Only the lines below starting at the one that contains "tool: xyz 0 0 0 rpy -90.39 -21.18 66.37" and ending at the one that contains "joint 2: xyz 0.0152" are to be reproduced, exactly and with both ends kept.
----------------
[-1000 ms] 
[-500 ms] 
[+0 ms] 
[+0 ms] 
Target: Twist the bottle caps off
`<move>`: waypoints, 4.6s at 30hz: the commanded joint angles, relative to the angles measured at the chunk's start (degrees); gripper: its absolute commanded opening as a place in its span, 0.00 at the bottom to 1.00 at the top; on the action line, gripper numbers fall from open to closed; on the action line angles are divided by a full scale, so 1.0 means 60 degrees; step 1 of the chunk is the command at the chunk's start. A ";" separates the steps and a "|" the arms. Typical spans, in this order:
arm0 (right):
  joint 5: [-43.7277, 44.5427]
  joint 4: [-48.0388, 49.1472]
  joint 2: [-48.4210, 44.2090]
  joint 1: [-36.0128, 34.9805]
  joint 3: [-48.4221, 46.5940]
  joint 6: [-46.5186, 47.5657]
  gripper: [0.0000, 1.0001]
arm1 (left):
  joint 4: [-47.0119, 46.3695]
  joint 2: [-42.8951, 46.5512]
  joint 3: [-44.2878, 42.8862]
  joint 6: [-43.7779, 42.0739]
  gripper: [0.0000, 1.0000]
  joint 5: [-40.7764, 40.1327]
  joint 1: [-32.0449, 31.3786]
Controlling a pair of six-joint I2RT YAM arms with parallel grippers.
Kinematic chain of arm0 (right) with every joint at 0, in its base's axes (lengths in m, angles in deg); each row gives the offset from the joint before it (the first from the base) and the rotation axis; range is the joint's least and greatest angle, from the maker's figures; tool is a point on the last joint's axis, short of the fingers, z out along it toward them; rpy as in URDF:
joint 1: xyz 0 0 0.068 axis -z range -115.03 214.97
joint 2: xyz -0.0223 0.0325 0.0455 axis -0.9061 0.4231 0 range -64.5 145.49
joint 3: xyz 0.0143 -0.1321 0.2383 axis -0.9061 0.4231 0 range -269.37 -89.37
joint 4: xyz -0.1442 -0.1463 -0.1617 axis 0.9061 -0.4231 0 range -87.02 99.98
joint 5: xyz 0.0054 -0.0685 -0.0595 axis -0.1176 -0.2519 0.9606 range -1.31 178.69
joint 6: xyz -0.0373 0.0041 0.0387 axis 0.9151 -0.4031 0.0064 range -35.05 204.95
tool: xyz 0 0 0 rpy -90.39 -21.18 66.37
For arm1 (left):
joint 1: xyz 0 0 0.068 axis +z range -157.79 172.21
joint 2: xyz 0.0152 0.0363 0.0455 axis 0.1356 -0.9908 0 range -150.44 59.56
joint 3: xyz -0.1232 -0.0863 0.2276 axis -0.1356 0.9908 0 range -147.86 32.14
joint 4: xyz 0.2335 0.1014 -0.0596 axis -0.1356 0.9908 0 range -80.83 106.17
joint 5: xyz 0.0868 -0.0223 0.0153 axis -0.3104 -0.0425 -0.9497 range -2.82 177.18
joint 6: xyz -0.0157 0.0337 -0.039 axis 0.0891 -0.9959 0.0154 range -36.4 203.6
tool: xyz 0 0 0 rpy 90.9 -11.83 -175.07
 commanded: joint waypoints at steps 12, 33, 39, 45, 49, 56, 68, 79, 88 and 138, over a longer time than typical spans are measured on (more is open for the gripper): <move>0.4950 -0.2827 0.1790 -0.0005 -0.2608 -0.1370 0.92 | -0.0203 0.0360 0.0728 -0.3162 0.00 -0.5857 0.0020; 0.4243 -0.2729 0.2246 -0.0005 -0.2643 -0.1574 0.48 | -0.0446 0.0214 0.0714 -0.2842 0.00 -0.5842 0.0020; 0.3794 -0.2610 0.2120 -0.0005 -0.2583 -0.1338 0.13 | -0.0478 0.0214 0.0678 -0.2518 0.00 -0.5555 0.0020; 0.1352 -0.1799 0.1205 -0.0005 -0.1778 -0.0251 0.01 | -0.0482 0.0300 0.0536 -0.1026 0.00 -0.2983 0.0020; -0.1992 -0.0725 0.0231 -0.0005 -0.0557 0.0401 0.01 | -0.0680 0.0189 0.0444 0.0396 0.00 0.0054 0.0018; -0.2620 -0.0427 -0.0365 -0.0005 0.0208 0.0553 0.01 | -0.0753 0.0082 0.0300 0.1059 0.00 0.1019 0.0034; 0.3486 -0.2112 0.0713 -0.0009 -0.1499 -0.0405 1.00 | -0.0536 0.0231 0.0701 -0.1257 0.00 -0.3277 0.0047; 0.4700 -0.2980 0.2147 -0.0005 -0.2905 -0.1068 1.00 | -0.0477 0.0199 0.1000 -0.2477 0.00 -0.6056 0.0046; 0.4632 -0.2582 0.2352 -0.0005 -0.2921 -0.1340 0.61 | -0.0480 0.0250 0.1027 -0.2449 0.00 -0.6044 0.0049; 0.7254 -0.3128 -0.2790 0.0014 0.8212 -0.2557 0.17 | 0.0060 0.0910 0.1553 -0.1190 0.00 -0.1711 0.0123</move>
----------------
▸ Answer space
tool: xyz 0 0 0 rpy -90.39 -21.18 66.37
For arm1 (left):
joint 1: xyz 0 0 0.068 axis +z range -157.79 172.21
joint 2: xyz 0.0152 0.0363 0.0455 axis 0.1356 -0.9908 0 range -150.44 59.56

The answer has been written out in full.